◆ **WORK TO BE COMPLETED**
Search the records that follow and extract every line containing the string "before".

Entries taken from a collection
== Segment start ==
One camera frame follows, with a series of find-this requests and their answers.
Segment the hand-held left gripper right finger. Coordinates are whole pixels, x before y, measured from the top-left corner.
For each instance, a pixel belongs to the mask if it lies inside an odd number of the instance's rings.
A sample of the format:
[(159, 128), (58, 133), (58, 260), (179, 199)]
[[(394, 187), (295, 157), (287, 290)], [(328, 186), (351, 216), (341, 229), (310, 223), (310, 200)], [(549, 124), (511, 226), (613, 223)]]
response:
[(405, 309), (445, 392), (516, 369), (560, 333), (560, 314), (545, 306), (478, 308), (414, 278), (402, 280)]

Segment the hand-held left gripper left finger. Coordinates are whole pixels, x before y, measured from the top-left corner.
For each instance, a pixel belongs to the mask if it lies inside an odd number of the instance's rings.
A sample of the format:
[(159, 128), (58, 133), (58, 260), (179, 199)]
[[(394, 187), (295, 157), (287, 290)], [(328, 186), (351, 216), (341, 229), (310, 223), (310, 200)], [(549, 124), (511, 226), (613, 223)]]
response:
== Segment end ==
◆ **PROBLEM SOLUTION**
Segment the hand-held left gripper right finger. Coordinates are whole pixels, x before y, measured from the top-left corner.
Segment the hand-held left gripper left finger. Coordinates are whole pixels, x before y, measured from the top-left corner.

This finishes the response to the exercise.